The material must be repeated exactly, with every line intact.
________________________________________
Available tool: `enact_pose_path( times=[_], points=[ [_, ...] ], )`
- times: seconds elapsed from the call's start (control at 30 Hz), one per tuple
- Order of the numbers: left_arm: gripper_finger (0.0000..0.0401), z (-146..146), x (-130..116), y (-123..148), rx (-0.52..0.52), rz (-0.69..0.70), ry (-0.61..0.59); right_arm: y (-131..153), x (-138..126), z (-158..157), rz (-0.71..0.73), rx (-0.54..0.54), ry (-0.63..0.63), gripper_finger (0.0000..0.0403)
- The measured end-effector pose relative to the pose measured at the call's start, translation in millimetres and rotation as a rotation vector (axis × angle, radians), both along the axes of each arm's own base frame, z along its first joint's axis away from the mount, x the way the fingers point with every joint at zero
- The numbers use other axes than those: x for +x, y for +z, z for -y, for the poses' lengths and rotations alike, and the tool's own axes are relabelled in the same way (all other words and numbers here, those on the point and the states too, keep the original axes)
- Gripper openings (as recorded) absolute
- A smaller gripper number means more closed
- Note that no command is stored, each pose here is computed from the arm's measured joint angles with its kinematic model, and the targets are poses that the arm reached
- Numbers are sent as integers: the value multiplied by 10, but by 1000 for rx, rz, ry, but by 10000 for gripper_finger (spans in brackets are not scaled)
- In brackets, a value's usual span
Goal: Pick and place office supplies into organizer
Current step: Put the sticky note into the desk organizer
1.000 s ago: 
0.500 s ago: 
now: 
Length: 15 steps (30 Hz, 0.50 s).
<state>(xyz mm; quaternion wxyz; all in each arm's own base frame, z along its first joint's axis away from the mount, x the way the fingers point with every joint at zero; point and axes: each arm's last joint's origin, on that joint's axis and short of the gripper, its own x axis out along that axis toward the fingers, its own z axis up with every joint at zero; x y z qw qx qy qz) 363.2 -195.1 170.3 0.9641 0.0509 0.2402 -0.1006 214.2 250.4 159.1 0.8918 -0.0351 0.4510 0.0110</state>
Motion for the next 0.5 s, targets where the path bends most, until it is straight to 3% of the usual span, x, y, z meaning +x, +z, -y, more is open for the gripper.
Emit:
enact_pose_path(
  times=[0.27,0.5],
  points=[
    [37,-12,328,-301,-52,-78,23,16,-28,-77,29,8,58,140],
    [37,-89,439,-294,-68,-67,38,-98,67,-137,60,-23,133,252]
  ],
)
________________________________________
### Solution to this exercise
Available tool: `enact_pose_path( times=[_], points=[ [_, ...] ], )`
- times: seconds elapsed from the call's start (control at 30 Hz), one per tuple
- Order of the numbers: left_arm: gripper_finger (0.0000..0.0401), z (-146..146), x (-130..116), y (-123..148), rx (-0.52..0.52), rz (-0.69..0.70), ry (-0.61..0.59); right_arm: y (-131..153), x (-138..126), z (-158..157), rz (-0.71..0.73), rx (-0.54..0.54), ry (-0.63..0.63), gripper_finger (0.0000..0.0403)
- The measured end-effector pose relative to the pose measured at the call's start, translation in millimetres and rotation as a rotation vector (axis × angle, radians), both along the axes of each arm's own base frame, z along its first joint's axis away from the mount, x the way the fingers point with every joint at zero
- The numbers use other axes than those: x for +x, y for +z, z for -y, for the poses' lengths and rotations alike, and the tool's own axes are relabelled in the same way (all other words and numbers here, those on the point and the states too, keep the original axes)
- Gripper openings (as recorded) absolute
- A smaller gripper number means more closed
- Note that no command is stored, each pose here is computed from the arm's measured joint angles with its kinematic model, and the targets are poses that the arm reached
- Numbers are sent as integers: the value multiplied by 10, but by 1000 for rx, rz, ry, but by 10000 for gripper_finger (spans in brackets are not scaled)
- In brackets, a value's usual span
Goal: Pick and place office supplies into organizer
Current step: Put the sticky note into the desk organizer
1.000 s ago: 
0.500 s ago: 
now: 
Length: 15 steps (30 Hz, 0.50 s).
<state>(xyz mm; quaternion wxyz; all in each arm's own base frame, z along its first joint's axis away from the mount, x the way the fingers point with every joint at zero; point and axes: each arm's last joint's origin, on that joint's axis and short of the gripper, its own x axis out along that axis toward the fingers, its own z axis up with every joint at zero; x y z qw qx qy qz) 363.2 -195.1 170.3 0.9641 0.0509 0.2402 -0.1006 214.2 250.4 159.1 0.8918 -0.0351 0.4510 0.0110</state>
Motion for the next 0.5 s, targets where the path bends most, until it is straight to 3% of the usual span, x, y, z meaning +x, +z, -y, more is open for the gripper.
Emit:
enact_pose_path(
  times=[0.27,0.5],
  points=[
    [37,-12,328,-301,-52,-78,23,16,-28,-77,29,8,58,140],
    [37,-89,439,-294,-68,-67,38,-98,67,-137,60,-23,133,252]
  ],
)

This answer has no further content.